- About this task -
Once the line holding "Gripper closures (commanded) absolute" is found in the listing below, write it out and each later line exactly, up to and including the one holding "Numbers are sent".

- Data for this task -
>>

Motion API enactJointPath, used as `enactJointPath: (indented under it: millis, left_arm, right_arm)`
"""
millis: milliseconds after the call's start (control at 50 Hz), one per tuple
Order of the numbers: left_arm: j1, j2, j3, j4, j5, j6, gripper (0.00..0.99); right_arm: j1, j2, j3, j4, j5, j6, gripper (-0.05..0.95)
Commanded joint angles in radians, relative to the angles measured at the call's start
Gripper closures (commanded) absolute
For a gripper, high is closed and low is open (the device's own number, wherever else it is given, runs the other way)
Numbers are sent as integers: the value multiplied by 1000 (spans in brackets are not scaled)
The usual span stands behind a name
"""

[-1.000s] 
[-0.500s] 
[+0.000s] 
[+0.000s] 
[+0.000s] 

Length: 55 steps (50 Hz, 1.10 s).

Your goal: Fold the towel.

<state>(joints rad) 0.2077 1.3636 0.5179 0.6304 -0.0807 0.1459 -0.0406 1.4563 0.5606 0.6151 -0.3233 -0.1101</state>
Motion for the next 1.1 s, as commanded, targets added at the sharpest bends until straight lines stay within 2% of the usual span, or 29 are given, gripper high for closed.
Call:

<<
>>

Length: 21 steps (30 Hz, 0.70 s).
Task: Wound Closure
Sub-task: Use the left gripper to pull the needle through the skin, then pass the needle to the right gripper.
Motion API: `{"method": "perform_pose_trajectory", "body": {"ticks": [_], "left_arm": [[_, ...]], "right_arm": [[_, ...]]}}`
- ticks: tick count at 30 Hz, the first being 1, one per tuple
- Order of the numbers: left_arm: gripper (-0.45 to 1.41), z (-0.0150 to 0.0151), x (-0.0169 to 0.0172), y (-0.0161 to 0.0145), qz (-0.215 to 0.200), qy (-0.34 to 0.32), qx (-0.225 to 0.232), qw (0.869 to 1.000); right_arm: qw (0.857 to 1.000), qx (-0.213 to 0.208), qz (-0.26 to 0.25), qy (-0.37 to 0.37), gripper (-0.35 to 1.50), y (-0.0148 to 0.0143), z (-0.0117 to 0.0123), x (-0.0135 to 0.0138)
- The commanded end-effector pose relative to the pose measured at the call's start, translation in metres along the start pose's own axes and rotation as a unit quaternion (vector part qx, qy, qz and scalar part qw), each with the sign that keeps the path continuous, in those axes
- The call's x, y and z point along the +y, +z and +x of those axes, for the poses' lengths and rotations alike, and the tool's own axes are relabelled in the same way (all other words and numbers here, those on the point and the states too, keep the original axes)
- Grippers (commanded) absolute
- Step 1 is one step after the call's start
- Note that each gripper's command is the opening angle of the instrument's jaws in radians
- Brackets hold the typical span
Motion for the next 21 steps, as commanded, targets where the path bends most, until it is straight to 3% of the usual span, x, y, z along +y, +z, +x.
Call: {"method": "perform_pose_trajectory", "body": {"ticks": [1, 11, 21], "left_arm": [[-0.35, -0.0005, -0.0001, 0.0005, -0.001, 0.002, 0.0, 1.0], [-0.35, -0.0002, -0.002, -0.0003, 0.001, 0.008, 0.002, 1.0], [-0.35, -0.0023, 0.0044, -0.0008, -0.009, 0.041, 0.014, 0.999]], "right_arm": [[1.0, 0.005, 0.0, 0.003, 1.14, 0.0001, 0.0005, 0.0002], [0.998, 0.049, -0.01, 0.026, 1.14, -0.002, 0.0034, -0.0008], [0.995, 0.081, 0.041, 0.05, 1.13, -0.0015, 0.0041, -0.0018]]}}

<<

- Expected answer -
Gripper closures (commanded) absolute
For a gripper, high is closed and low is open (the device's own number, wherever else it is given, runs the other way)
Numbers are sent as integers: the value multiplied by 1000 (spans in brackets are not scaled)

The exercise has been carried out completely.